# [What the task requires]
From the line below that contains "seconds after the" to the line that contains "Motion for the", repeat every line exactly, both ends included, and nothing else.
_ _ _ _
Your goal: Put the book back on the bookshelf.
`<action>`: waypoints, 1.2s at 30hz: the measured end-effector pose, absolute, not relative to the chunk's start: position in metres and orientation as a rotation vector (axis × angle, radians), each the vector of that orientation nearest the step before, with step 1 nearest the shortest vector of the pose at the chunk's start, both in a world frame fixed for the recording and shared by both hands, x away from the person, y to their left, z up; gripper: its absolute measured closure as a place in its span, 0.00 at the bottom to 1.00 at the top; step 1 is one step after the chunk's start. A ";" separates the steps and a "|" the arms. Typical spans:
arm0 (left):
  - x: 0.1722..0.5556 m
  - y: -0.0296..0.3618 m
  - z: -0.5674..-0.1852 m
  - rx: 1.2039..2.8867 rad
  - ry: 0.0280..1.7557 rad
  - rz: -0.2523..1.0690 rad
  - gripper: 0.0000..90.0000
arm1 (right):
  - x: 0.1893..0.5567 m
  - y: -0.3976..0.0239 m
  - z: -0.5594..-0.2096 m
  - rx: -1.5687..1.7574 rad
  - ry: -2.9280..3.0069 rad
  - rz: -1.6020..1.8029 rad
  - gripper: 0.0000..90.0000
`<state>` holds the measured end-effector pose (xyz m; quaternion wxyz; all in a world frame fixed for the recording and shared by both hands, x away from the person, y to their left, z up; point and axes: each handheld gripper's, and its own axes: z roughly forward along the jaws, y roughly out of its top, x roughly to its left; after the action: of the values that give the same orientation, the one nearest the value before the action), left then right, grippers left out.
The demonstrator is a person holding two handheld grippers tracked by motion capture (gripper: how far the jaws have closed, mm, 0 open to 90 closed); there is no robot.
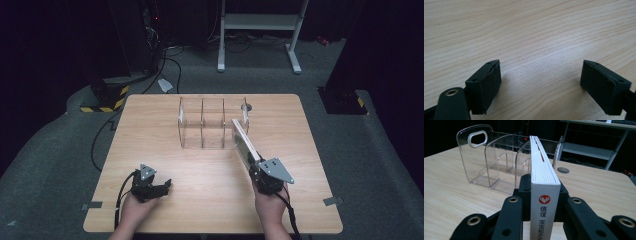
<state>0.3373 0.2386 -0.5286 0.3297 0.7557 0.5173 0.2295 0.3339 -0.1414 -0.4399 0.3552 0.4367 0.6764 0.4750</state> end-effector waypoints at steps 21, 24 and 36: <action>0.337 0.238 -0.529 1.977 1.350 0.600 0.19 | 0.399 -0.110 -0.442 1.181 1.688 1.174 0.84; 0.337 0.238 -0.529 1.977 1.350 0.600 0.20 | 0.405 -0.108 -0.444 1.193 1.687 1.171 0.84; 0.337 0.239 -0.528 1.982 1.343 0.602 0.20 | 0.423 -0.097 -0.449 1.214 1.675 1.141 0.84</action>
<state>0.3370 0.2386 -0.5285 0.3302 0.7577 0.5136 0.2304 0.4228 -0.0968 -0.4486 0.3799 0.4752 0.6559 0.4468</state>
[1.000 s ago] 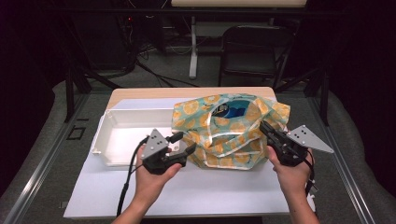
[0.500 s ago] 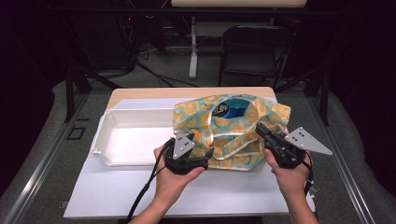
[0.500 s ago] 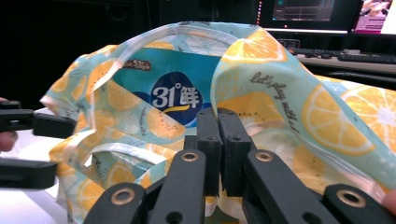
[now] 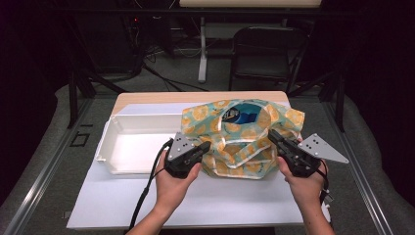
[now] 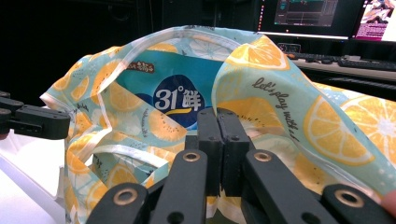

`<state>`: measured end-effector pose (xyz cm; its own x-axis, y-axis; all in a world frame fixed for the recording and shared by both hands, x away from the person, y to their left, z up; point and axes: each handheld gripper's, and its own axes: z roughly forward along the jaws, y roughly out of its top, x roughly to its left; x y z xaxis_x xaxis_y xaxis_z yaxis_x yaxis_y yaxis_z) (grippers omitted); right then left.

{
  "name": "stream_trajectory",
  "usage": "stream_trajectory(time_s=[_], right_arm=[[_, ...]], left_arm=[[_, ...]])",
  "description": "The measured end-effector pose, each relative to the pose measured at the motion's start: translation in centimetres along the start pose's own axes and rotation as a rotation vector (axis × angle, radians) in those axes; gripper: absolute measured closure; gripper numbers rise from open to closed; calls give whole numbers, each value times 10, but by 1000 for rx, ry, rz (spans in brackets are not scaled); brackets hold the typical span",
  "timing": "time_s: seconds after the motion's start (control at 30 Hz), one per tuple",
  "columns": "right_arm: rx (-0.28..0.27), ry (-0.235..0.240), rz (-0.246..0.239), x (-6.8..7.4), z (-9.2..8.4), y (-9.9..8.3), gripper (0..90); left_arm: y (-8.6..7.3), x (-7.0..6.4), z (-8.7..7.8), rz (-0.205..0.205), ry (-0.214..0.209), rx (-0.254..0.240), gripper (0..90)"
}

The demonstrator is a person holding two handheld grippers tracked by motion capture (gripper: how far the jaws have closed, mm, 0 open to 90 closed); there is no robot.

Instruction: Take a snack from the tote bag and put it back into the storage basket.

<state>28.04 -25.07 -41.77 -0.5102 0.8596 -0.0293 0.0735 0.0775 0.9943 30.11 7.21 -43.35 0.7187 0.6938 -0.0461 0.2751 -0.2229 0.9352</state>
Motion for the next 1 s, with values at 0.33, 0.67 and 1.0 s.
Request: stream_trajectory(time_s=[0.33,0.67,1.0], right_arm=[[-2,8,2,4,2,0,896],[4,31,-3,6,2,-4,895],[-1,25,-7,2,0,-2,896]], left_arm=[[-8,-16,12,-34,77,5,267],[-4,-18,26,-45,130,42,481],[8,-4,6,-22,17,9,892]])
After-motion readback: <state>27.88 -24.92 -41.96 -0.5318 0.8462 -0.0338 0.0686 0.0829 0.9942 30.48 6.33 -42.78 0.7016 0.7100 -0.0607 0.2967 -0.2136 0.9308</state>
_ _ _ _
# [Exercise answer]
  "timing": "time_s: seconds after the motion's start (control at 30 Hz), one per tuple",
  "columns": "right_arm: rx (-0.28..0.27), ry (-0.235..0.240), rz (-0.246..0.239), x (-6.8..7.4), z (-9.2..8.4), y (-9.9..8.3), gripper (0..90); left_arm: y (-8.6..7.3), x (-7.0..6.4), z (-8.7..7.8), rz (-0.205..0.205), ry (-0.214..0.209), rx (-0.254..0.240), gripper (0..90)"
}

The demonstrator is a person holding two handheld grippers tracked by motion capture (gripper: how far the jaws have closed, mm, 0 open to 90 closed); there is no robot.

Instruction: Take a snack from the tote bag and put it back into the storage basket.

<state>28.04 -25.07 -41.77 -0.5102 0.8596 -0.0293 0.0735 0.0775 0.9943 30.11 7.21 -43.35 0.7187 0.6938 -0.0461 0.2751 -0.2229 0.9352</state>
Motion for the next 1 s, with values at 0.33, 0.67 and 1.0 s.

Work on this exercise is done.